_WORK TO BE COMPLETED_
Look through the listing underneath for "reply", and copy every line that has it.

--- START ---

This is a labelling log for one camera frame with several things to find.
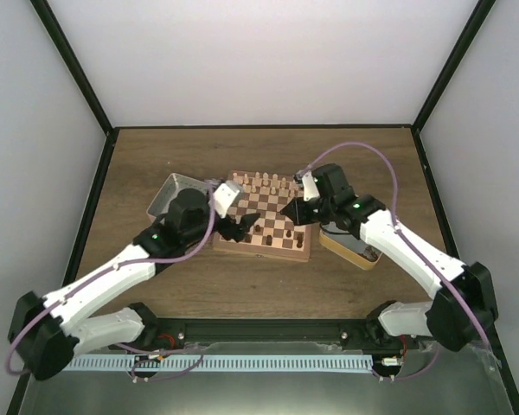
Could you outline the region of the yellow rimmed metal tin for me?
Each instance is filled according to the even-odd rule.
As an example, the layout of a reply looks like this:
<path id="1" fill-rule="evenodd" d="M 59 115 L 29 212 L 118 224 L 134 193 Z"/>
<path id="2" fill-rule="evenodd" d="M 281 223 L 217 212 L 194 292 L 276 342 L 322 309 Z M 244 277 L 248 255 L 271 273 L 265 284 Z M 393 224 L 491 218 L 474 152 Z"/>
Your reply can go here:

--- END ---
--- START ---

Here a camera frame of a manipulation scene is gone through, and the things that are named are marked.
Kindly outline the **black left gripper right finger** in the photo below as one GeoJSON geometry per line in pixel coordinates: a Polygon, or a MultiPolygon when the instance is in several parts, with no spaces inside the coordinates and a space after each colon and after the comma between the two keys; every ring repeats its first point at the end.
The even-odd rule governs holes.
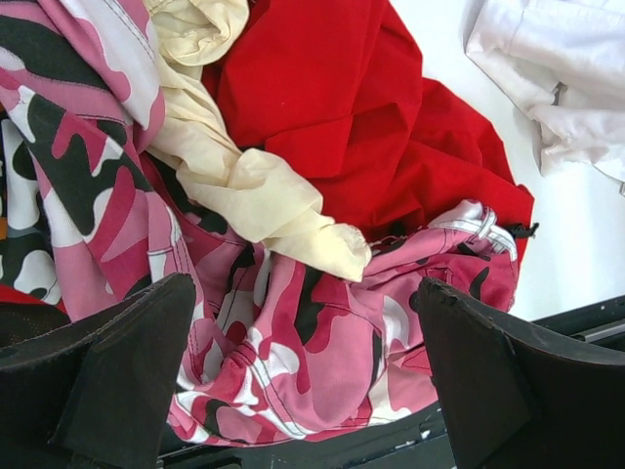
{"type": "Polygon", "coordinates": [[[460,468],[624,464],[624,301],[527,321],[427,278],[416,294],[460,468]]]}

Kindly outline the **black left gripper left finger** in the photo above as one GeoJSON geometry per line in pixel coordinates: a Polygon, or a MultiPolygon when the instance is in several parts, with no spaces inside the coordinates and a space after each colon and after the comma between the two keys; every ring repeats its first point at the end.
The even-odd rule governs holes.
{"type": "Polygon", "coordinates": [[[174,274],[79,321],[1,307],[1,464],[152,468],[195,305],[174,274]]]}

--- END ---

_RESPONSE BOX_
As an example, the layout of a reply looks like this:
Your reply can go here:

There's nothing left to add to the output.